Work instructions: Exactly the lines from the first line of the listing through the line containing "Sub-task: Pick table" should appear in the output, unchanged.

Data shown:
########
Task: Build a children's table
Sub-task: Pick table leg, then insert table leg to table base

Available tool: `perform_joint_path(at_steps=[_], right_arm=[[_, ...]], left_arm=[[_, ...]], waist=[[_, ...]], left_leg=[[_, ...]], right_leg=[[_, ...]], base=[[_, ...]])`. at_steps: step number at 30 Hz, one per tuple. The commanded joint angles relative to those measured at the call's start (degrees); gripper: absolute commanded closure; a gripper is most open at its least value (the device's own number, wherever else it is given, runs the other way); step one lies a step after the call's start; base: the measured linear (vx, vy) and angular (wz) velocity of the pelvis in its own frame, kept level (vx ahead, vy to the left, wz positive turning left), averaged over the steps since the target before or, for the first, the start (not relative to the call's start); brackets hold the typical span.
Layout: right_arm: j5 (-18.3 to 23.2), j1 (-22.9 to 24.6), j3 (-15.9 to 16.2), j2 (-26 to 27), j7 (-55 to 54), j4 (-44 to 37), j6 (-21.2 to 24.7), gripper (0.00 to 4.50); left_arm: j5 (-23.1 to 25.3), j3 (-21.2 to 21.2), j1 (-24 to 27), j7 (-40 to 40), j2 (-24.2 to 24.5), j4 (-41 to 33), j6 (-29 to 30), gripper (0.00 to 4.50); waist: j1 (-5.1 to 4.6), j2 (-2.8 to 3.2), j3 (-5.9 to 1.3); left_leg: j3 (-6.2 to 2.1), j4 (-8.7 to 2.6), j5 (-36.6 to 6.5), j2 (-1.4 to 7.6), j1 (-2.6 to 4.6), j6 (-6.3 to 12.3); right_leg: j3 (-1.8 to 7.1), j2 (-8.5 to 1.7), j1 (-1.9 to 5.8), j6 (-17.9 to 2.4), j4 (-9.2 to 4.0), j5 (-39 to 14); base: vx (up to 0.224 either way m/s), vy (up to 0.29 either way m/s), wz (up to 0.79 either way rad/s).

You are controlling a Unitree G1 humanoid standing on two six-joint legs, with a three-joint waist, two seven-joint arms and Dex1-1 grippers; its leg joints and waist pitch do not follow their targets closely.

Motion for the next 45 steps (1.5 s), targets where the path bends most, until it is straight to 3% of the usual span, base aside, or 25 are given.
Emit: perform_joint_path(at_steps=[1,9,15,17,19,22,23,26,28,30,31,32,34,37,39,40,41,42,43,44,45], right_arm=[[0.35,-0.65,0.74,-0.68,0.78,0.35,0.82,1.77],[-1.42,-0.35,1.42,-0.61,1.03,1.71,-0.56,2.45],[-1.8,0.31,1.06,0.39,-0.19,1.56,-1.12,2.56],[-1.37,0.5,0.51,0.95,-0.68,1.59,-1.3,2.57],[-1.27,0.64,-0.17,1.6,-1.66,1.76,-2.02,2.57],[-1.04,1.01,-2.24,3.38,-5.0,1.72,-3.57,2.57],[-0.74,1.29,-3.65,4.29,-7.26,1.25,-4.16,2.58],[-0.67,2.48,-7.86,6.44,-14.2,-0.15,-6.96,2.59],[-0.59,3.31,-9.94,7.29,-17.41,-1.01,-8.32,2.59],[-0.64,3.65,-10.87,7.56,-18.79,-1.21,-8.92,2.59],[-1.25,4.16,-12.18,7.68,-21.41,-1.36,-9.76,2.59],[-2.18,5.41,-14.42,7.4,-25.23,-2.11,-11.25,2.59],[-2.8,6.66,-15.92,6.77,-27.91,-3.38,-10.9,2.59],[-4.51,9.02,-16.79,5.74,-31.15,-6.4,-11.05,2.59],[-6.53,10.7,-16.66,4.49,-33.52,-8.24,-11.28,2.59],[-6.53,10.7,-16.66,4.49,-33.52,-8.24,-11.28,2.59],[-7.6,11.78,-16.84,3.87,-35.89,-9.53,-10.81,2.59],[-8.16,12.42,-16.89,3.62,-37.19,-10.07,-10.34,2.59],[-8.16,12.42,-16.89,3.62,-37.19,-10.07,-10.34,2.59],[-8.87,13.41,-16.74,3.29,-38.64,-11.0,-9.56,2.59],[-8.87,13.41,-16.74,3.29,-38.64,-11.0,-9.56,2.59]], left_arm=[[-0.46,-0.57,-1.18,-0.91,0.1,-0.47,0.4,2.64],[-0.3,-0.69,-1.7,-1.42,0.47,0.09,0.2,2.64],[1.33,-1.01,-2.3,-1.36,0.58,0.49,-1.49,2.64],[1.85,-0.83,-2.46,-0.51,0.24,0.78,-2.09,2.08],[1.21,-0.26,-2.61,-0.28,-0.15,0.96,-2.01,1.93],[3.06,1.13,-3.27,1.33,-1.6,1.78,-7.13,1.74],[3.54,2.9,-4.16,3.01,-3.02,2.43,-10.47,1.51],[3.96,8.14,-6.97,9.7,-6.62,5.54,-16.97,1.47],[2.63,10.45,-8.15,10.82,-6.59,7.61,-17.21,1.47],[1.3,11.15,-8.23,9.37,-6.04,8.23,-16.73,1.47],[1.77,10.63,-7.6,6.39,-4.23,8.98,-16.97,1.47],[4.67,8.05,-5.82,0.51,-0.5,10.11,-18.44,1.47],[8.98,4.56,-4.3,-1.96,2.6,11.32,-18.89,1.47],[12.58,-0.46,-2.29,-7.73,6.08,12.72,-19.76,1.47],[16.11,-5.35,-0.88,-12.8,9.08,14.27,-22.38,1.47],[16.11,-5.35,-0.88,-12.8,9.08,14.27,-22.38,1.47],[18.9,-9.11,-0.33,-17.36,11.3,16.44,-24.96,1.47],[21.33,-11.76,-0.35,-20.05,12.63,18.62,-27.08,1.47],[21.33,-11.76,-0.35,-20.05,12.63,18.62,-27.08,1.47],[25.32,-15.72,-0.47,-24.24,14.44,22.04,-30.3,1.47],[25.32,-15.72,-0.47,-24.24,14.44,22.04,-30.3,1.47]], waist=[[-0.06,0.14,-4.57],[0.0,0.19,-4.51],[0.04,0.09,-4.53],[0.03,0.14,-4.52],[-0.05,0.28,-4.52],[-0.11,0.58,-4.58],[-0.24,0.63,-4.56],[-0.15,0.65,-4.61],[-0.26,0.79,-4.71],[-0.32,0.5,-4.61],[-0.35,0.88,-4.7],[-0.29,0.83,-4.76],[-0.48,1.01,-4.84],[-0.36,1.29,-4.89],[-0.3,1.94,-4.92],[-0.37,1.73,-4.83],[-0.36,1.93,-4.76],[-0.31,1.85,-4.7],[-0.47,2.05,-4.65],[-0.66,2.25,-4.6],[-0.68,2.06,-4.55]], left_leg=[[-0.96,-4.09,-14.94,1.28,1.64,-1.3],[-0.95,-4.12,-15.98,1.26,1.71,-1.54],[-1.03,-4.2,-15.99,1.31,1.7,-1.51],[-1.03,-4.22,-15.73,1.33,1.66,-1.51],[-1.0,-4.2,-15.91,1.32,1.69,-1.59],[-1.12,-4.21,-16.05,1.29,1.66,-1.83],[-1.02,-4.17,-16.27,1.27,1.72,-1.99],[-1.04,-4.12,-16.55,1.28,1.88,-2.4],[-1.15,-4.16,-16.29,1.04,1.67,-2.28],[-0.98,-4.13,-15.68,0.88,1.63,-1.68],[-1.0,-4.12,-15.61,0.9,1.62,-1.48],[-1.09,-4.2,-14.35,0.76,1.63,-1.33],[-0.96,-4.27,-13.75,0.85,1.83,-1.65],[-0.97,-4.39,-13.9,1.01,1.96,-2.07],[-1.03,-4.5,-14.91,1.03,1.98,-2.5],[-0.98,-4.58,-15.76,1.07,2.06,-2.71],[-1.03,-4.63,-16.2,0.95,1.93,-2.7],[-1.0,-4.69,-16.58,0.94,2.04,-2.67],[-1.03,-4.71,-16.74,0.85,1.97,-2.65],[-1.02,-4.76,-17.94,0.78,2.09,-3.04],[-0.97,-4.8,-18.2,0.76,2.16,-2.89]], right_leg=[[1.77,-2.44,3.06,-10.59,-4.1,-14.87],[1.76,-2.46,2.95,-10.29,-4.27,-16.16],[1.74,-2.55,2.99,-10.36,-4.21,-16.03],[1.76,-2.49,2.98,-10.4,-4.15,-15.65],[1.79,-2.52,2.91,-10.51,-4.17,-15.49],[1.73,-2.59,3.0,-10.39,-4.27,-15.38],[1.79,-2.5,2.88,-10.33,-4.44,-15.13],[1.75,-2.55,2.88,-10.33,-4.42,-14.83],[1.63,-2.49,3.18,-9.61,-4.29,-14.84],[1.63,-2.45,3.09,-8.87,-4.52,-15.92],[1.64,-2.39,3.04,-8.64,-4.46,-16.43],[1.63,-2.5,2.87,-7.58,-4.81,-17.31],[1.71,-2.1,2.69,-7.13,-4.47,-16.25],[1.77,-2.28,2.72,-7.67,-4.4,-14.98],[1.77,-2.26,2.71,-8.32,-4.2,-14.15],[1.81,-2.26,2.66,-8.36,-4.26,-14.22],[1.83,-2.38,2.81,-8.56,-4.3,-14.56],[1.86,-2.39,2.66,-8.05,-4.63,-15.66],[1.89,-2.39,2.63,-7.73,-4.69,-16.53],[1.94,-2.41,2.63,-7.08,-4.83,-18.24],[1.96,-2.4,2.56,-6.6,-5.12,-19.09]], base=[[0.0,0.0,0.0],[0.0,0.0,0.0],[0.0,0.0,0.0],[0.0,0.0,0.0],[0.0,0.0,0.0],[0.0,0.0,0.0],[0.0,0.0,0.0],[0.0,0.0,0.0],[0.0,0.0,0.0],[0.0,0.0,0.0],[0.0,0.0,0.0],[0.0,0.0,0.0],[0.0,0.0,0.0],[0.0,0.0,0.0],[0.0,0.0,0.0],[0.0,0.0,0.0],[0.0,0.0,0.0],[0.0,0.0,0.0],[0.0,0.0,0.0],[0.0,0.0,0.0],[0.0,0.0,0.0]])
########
The answer:
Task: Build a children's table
Sub-task: Pick table leg, then insert table leg to table base

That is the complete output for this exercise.